Among the records, which lines include "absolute"? List them.

START Extracted entries

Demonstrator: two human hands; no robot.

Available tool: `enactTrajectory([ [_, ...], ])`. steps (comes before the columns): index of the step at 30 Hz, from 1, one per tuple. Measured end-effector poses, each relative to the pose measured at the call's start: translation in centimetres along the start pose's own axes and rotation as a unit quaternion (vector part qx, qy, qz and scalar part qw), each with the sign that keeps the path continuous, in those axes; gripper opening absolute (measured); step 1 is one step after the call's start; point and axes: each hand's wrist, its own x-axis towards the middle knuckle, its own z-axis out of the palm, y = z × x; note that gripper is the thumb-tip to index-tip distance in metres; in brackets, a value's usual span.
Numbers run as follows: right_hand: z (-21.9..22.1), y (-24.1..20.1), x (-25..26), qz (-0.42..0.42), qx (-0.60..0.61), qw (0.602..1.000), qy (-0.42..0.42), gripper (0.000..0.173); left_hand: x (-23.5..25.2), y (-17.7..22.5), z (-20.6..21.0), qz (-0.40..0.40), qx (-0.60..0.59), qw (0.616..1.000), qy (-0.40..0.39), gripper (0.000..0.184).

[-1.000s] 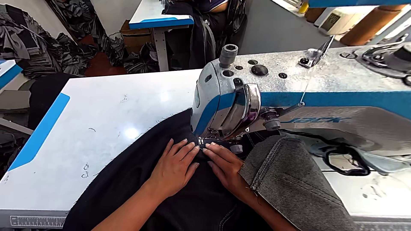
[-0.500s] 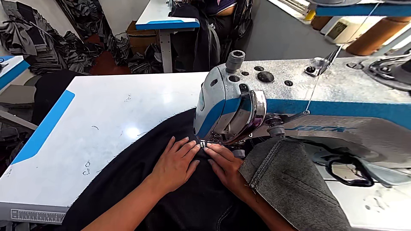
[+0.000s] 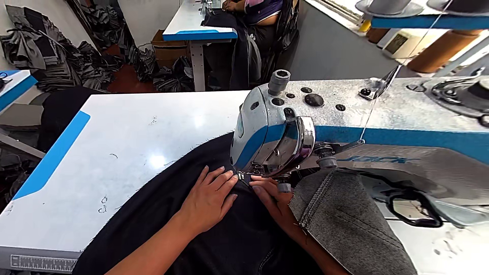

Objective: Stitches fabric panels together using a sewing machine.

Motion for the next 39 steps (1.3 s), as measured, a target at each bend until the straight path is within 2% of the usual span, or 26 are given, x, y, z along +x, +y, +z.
enactTrajectory([
  [4,-1.0,0.6,1.0,0.011,0.049,0.996,0.072,0.041,0.0,-0.1,0.0,0.0,0.006,1.0,-0.003,0.043],
  [7,-1.3,0.5,1.2,0.031,0.053,0.994,0.09,0.049,0.0,0.0,0.2,-0.002,0.011,1.0,0.002,0.043],
  [11,-0.9,0.4,1.0,0.067,0.076,0.989,0.11,0.046,-0.2,0.0,0.3,-0.004,0.011,1.0,0.012,0.044],
  [13,-0.7,-0.1,0.9,0.112,0.06,0.984,0.127,0.046,-0.3,0.0,0.3,-0.006,0.008,1.0,0.019,0.044],
  [15,-0.4,0.4,0.2,0.199,0.059,0.964,0.168,0.034,-0.3,0.1,0.3,-0.007,0.006,1.0,0.024,0.043],
  [16,-0.6,2.0,-0.9,0.237,0.083,0.953,0.168,0.031,-0.3,0.1,0.3,-0.007,0.005,1.0,0.027,0.042],
  [18,-0.9,4.9,-2.3,0.245,0.104,0.951,0.161,0.031,-0.3,0.1,0.3,-0.006,0.007,0.999,0.035,0.04],
  [21,-0.8,0.1,-0.2,0.194,0.062,0.968,0.146,0.044,-0.3,0.2,0.3,-0.004,0.011,0.999,0.04,0.041],
  [23,-1.5,-2.5,1.2,0.178,0.009,0.979,0.101,0.04,-0.3,0.3,0.2,-0.006,0.018,0.999,0.042,0.042],
  [26,-1.8,-5.9,3.3,0.296,0.076,0.946,0.105,0.025,-0.2,0.4,0.1,-0.009,0.026,0.998,0.05,0.041],
  [27,-1.9,-4.3,2.3,0.265,0.121,0.951,0.105,0.022,-0.2,0.4,0.1,-0.009,0.028,0.998,0.052,0.041],
  [28,-1.7,0.1,-0.2,0.117,0.183,0.973,0.079,0.025,-0.2,0.4,0.1,-0.009,0.029,0.998,0.054,0.041],
  [29,-1.1,4.9,-1.5,-0.051,0.192,0.978,0.062,0.035,-0.2,0.3,0.1,-0.008,0.028,0.998,0.054,0.041],
  [30,-1.1,4.4,-1.5,-0.014,0.168,0.983,0.07,0.042,-0.2,0.3,0.2,-0.006,0.027,0.998,0.054,0.041],
  [31,-1.3,1.8,-0.6,0.07,0.146,0.983,0.083,0.049,-0.2,0.2,0.3,-0.005,0.026,0.998,0.053,0.041],
  [32,-1.2,0.2,0.2,0.105,0.129,0.982,0.093,0.053,-0.2,0.2,0.3,-0.005,0.025,0.998,0.051,0.041],
  [35,-0.9,0.2,0.5,0.107,0.136,0.979,0.109,0.054,-0.9,1.1,-0.7,-0.044,0.022,0.999,0.012,0.044],
  [37,-1.2,-0.4,0.8,0.11,0.123,0.98,0.114,0.048,-2.5,3.2,-3.6,-0.129,0.007,0.991,-0.04,0.054],
  [39,-2.5,-2.6,1.4,0.079,-0.021,0.992,0.098,0.036,-5.1,5.3,-7.2,-0.223,-0.016,0.972,-0.073,0.068],
])
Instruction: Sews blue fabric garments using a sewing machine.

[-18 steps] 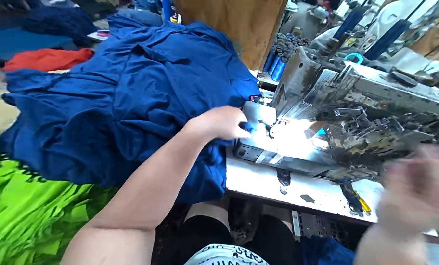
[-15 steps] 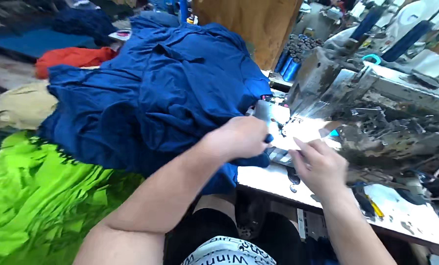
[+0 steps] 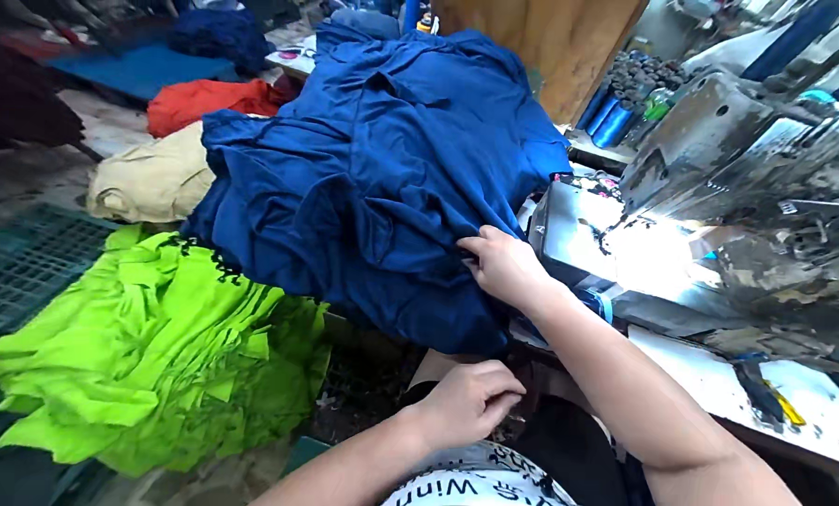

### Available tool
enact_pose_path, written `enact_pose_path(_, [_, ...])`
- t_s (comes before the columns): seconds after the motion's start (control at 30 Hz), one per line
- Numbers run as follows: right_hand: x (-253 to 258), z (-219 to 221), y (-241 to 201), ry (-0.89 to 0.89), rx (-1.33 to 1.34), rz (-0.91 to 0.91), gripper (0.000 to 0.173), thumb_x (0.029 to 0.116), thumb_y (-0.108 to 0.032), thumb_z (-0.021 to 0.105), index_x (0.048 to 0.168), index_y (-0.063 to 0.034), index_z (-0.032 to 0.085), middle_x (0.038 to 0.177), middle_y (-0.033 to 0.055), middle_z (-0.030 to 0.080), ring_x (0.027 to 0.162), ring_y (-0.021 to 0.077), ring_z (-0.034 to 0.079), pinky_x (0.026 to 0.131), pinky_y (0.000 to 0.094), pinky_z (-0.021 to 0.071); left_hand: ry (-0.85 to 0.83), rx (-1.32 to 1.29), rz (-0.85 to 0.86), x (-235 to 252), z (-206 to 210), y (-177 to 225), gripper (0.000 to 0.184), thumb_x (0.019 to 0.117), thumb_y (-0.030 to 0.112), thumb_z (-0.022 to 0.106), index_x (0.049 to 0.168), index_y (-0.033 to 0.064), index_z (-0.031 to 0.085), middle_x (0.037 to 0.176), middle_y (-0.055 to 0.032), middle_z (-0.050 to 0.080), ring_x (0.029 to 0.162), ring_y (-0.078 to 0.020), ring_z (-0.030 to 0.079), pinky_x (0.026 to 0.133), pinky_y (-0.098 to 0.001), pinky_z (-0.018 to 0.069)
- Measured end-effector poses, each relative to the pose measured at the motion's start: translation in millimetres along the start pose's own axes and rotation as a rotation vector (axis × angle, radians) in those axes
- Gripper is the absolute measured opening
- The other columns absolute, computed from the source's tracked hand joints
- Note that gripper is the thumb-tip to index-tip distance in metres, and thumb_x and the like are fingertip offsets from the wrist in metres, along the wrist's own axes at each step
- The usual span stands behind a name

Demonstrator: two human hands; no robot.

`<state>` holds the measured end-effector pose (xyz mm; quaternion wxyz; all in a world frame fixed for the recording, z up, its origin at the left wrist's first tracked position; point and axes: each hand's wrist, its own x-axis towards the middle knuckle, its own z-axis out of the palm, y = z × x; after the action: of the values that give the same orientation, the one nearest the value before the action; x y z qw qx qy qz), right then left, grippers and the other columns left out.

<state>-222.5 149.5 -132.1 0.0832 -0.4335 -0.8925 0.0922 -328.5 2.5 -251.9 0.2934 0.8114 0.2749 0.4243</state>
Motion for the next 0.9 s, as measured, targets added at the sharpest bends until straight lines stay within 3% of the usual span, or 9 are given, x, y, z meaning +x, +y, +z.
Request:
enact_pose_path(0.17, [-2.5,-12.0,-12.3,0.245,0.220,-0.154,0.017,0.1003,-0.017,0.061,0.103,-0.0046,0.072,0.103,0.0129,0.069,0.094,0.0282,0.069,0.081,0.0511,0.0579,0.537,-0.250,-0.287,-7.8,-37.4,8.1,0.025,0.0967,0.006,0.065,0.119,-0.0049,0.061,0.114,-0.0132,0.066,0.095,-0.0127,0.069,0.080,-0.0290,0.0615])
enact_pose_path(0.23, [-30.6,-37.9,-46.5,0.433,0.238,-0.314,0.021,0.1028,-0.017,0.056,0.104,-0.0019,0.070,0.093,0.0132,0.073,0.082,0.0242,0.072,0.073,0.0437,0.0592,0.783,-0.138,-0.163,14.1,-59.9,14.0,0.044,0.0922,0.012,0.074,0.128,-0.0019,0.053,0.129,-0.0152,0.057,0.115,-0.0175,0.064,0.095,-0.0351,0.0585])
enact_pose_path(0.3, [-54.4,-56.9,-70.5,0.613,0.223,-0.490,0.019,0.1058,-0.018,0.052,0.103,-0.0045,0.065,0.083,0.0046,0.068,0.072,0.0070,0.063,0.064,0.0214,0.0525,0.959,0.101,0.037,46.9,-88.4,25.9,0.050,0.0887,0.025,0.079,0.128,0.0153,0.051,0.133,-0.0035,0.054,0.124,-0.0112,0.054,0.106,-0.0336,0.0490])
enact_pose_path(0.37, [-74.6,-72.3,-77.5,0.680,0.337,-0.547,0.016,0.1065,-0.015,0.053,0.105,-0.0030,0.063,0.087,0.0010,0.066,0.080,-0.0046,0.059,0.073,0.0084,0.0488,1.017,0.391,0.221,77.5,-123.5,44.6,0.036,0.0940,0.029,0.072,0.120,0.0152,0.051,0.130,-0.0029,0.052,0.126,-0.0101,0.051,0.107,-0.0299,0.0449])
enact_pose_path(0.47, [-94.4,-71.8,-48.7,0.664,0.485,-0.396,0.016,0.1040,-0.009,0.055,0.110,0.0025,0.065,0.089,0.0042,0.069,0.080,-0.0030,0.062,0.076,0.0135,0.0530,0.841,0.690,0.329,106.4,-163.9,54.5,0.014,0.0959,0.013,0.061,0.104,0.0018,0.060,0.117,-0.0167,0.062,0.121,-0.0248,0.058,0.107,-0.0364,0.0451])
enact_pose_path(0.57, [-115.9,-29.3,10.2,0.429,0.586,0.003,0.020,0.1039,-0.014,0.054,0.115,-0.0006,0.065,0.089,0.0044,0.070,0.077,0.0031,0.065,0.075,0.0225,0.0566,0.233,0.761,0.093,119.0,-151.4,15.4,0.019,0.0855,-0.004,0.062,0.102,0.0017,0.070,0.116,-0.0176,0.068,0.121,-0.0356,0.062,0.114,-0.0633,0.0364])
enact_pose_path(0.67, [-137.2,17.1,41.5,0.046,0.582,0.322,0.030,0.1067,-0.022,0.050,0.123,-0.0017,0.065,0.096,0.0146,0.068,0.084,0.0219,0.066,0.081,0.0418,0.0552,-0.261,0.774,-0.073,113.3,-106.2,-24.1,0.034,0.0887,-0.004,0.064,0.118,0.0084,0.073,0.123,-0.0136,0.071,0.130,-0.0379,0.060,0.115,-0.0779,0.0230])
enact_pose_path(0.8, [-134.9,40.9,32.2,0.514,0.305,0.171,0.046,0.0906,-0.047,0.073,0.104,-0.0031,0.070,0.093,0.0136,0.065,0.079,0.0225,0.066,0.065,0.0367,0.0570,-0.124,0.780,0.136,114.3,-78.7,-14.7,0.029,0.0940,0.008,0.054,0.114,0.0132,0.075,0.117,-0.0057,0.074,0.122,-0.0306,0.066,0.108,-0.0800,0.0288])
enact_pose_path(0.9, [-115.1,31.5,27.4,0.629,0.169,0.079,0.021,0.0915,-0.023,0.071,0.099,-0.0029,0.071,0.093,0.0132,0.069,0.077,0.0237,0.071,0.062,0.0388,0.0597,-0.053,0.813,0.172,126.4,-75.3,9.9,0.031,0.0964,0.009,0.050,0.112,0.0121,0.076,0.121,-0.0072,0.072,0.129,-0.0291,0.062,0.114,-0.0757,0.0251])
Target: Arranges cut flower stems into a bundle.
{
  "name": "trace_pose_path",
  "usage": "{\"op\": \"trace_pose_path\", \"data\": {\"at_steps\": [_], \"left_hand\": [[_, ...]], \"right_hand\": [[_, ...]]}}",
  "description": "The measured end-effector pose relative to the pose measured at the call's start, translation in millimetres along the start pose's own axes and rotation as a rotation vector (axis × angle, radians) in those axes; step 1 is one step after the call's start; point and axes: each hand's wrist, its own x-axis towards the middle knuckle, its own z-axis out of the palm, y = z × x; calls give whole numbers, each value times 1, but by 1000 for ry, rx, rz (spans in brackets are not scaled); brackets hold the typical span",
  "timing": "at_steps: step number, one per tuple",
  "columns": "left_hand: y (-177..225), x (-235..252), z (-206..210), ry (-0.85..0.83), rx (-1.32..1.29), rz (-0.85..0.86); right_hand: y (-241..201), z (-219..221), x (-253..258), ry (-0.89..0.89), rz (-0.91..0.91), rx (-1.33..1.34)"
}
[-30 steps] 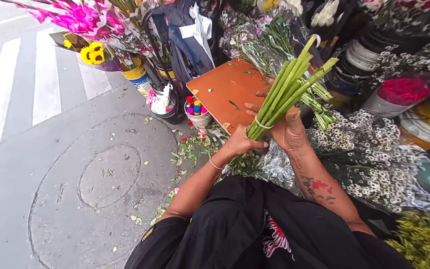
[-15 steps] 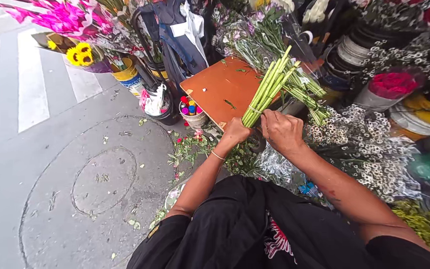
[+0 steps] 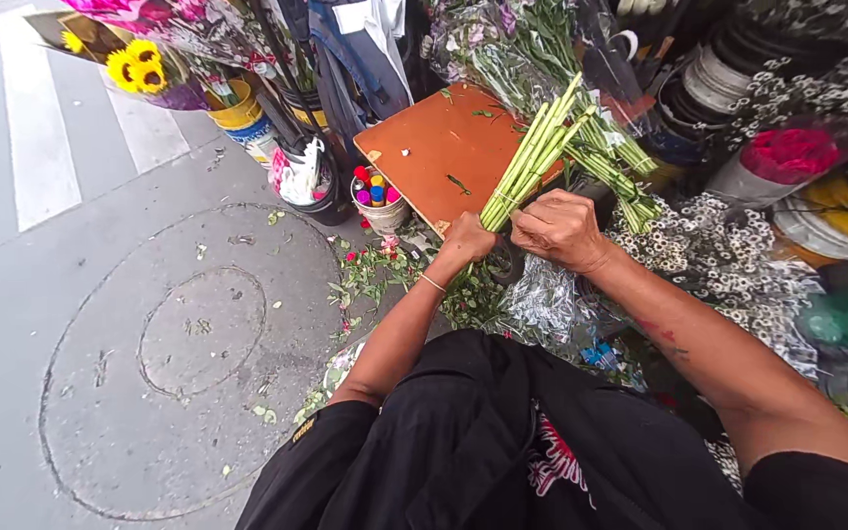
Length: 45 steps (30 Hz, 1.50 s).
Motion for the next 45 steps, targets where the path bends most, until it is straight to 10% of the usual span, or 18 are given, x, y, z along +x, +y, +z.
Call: {"op": "trace_pose_path", "data": {"at_steps": [7,15,19,29,35,39,45], "left_hand": [[-7,-13,-14,-75,-78,75],[-1,-87,-18,-561,201,493],[-9,-78,17,-549,477,413],[-8,-46,-18,-198,435,166],[13,-96,-23,-462,306,404],[0,-82,18,-524,418,374],[-9,-50,7,-254,352,287]], "right_hand": [[-33,-11,-24,-488,312,631],[17,-56,3,-880,-10,768],[5,-70,39,-1156,-23,925],[-81,-54,-20,-969,37,325],[18,-44,6,-1078,288,990],[14,-71,78,-1354,129,928],[-66,-77,17,-1082,-200,476]]}}
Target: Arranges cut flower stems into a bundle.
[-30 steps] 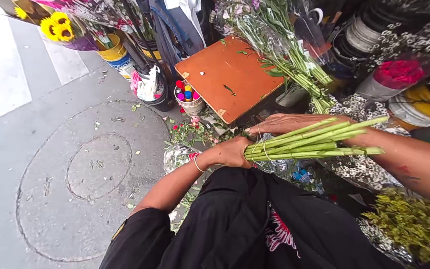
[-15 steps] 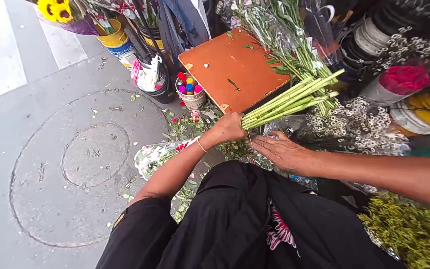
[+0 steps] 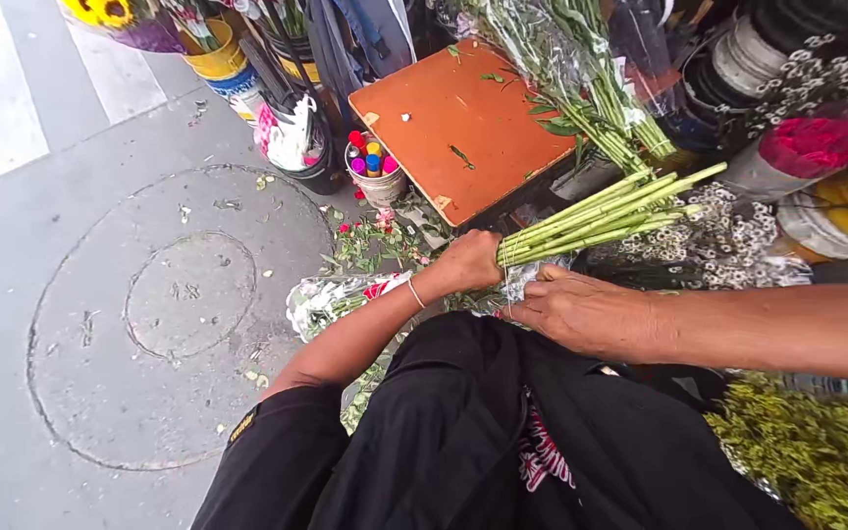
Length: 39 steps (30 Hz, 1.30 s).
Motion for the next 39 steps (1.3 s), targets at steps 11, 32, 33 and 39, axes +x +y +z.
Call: {"op": "trace_pose_path", "data": {"at_steps": [11,32,33,39], "left_hand": [[17,-32,-20,-160,-65,191],[-29,-99,26,108,-638,565],[-50,-116,25,85,-875,413],[-104,-96,-11,665,-1271,144]], "right_hand": [[128,14,-92,238,413,952],[41,188,73,571,820,777],[45,189,79,589,832,785],[46,217,118,914,756,809]]}}
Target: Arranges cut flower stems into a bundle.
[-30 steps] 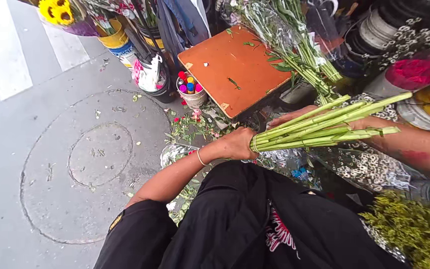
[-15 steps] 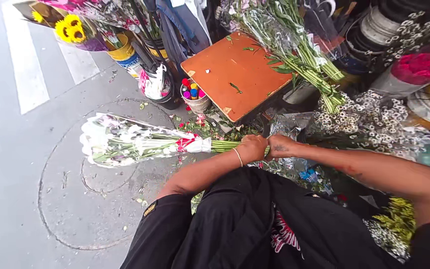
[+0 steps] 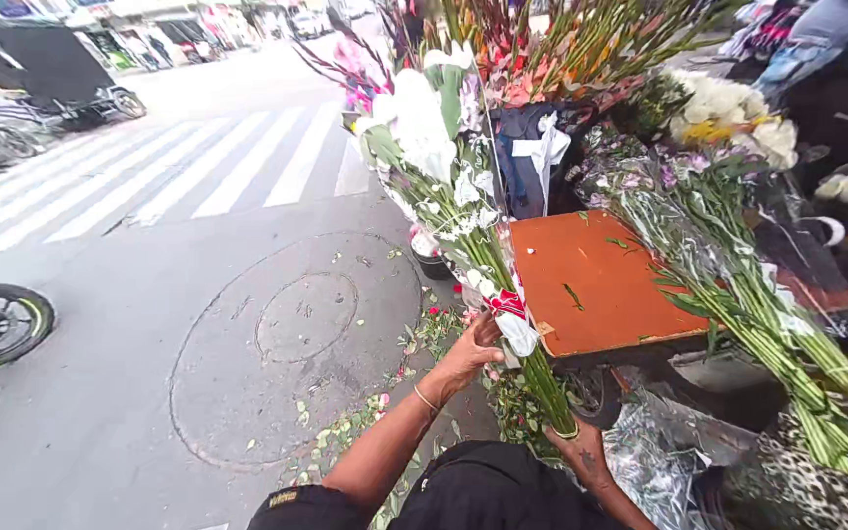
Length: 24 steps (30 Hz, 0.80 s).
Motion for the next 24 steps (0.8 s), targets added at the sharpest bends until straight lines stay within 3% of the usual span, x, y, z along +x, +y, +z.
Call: {"op": "trace_pose_path", "data": {"at_steps": [2,4,5,7,10,12,14,16,18,20,22,24], "left_hand": [[-13,31,8,-141,-204,77],[-38,50,4,-365,-188,82],[-51,50,1,-338,-93,52],[-74,38,-5,-93,119,-46],[-102,17,-35,175,224,-110],[-117,8,-59,239,272,-92],[-122,6,-83,276,367,-79],[-123,5,-99,288,433,-77],[-118,2,-103,283,461,-105],[-104,-2,-97,268,546,-172],[-89,-8,-91,201,775,-352],[-100,-13,-113,5,1078,-563]], "right_hand": [[10,22,11,-18,-12,-4],[28,36,24,-213,71,-115],[37,38,33,-360,139,-184],[53,32,49,-519,173,-208],[34,10,53,-517,107,-109],[-16,-24,43,-340,-67,-36],[-80,-60,39,-20,-391,1],[-146,-97,38,123,-665,33],[-196,-124,42,101,-872,-113],[-218,-132,53,48,-960,-295],[-220,-134,68,-5,-995,-444],[-219,-137,73,-22,-1059,-473]]}}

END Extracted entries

#### Task answer:
Available tool: `enactTrajectory([ [_, ...], ])`. steps (comes before the columns): index of the step at 30 Hz, from 1, one per tuple. Measured end-effector poses, each relative to the pose measured at the call's start: translation in centimetres along the start pose's own axes and rotation as a unit quaternion (vector part qx, qy, qz and scalar part qw), each with the sign that keeps the path continuous, in those axes; gripper opening absolute (measured); step 1 is one step after the call's start; point and axes: each hand's wrist, its own x-axis towards the middle knuckle, its own z-axis out of the palm, y = z × x; note that gripper is the thumb-tip to index-tip distance in metres; in brackets, a value's usual span.
- Gripper is the absolute measured opening
- The other columns absolute, computed from the source's tracked hand joints

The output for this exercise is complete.